Em momento algum o narrador nos diz as idades dos personagens, mas se relevarmos o que acontece na sociedade atual, podemos classificá-los em uma faixa-etária entre os 10 e os 13 anos.
Os personagem ainda passam por outras aventuras que testam suas capacidades e suas emoções, atrações adolescentes vêm no embalo e, após confusões sentimentais, tudo se resolve com direito a planos futuros.
O final da obra é uma clássica novela, em que os mocinhos ficam juntos e descobrem o poder em si para transformarem o próprio mundo.

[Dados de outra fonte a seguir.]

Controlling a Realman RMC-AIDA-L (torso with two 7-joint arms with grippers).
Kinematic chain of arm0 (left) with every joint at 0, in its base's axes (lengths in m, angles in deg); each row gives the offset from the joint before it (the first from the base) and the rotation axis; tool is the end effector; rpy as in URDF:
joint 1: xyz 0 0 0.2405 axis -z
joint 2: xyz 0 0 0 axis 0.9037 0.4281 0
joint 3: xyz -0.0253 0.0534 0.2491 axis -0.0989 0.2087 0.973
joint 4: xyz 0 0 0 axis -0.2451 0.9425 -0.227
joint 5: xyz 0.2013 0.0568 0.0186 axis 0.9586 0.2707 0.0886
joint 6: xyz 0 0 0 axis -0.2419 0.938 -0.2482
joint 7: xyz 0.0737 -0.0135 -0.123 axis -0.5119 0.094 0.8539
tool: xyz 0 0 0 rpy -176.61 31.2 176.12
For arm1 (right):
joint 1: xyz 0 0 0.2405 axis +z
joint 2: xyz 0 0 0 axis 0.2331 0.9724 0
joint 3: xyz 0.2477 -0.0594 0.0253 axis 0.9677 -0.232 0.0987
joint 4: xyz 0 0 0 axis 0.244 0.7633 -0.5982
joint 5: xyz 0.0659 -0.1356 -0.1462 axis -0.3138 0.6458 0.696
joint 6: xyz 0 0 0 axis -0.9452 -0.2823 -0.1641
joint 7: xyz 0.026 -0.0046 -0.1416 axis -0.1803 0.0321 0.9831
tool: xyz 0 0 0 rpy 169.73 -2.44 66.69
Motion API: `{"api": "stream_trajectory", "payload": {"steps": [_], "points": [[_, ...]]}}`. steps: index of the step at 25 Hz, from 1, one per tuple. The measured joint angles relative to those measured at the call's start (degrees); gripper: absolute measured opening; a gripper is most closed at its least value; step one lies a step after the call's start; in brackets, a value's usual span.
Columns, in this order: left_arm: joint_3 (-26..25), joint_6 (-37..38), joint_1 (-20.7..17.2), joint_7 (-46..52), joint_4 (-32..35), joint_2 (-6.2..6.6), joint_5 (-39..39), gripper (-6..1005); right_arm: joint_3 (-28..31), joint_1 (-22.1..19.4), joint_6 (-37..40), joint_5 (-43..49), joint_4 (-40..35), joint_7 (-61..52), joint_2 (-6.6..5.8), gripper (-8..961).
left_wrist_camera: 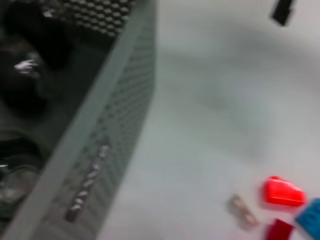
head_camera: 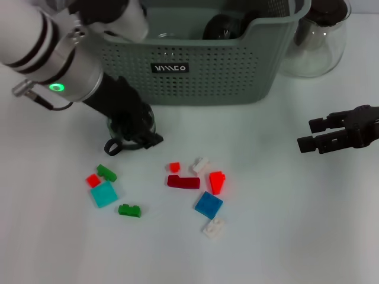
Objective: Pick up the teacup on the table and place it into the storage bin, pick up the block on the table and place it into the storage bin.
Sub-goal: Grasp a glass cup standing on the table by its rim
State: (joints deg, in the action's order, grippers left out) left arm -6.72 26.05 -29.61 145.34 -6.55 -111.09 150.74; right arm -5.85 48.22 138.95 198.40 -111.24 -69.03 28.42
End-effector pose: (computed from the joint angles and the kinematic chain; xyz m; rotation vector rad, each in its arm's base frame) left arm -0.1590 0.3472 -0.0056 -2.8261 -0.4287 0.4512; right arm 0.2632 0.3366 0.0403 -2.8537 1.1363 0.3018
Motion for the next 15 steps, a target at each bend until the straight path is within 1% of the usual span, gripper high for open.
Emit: {"api": "stream_trajectory", "payload": {"steps": [2, 8, 12, 15], "points": [[1.55, -1.52, 0.09, 1.19, -0.1, -0.02, 1.25, 676, 0.01, -0.01, -0.02, 0.0, 0.01, 0.0, 0.0, 915], [8.52, -6.69, -0.23, 6.05, -1.02, -0.26, 7.31, 654, 0.01, -0.02, -0.06, 0.0, 0.02, 0.04, 0.0, 915], [11.13, -8.03, 0.04, 7.5, -3.41, -0.29, 8.68, 640, 0.01, -0.1, -0.16, 0.0, 0.17, 0.21, 0.0, 915], [11.73, -8.97, 0.13, 7.76, -4.59, -0.28, 9.1, 629, 0.01, -0.1, -0.27, 0.0, 0.53, 0.41, 0.0, 915]]}}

A obra nos faz refletir principalmente a questão pessoal de Zóli, que muitas vezes faz parte de nós. Esse medo absurdo do alheio, do diferente, esta falta de costume ao lidar com o diferente, e maior é o estranhamento quando nós somos o diferente. Afinal, não há pior preconceito que desgostar-se ou desacreditar-se de si. Podemos ter todas as partes visíveis a olho nu, mas muitas vezes nos falta um pouquinho mais de autoconfiança para enfrentarmos este mundo, que jura ser de todos e na prática não temos rampas para os cadeirantes, legendas em filmes nacionais, e tantos outros recursos que a nós (“perfeitos”) não servem de nada, mas que facilitariam a INCLUSÃO de seres tão, ou até mais, humanos do que nós. Somos a favor da total igualdade, mesmo que isso não passe de uma utopia.


REFERÊNCIAS

1. CUNHA, Marcelo Carneiro da. Ímpar. Porto Alegre: Editora Projeto, 2002.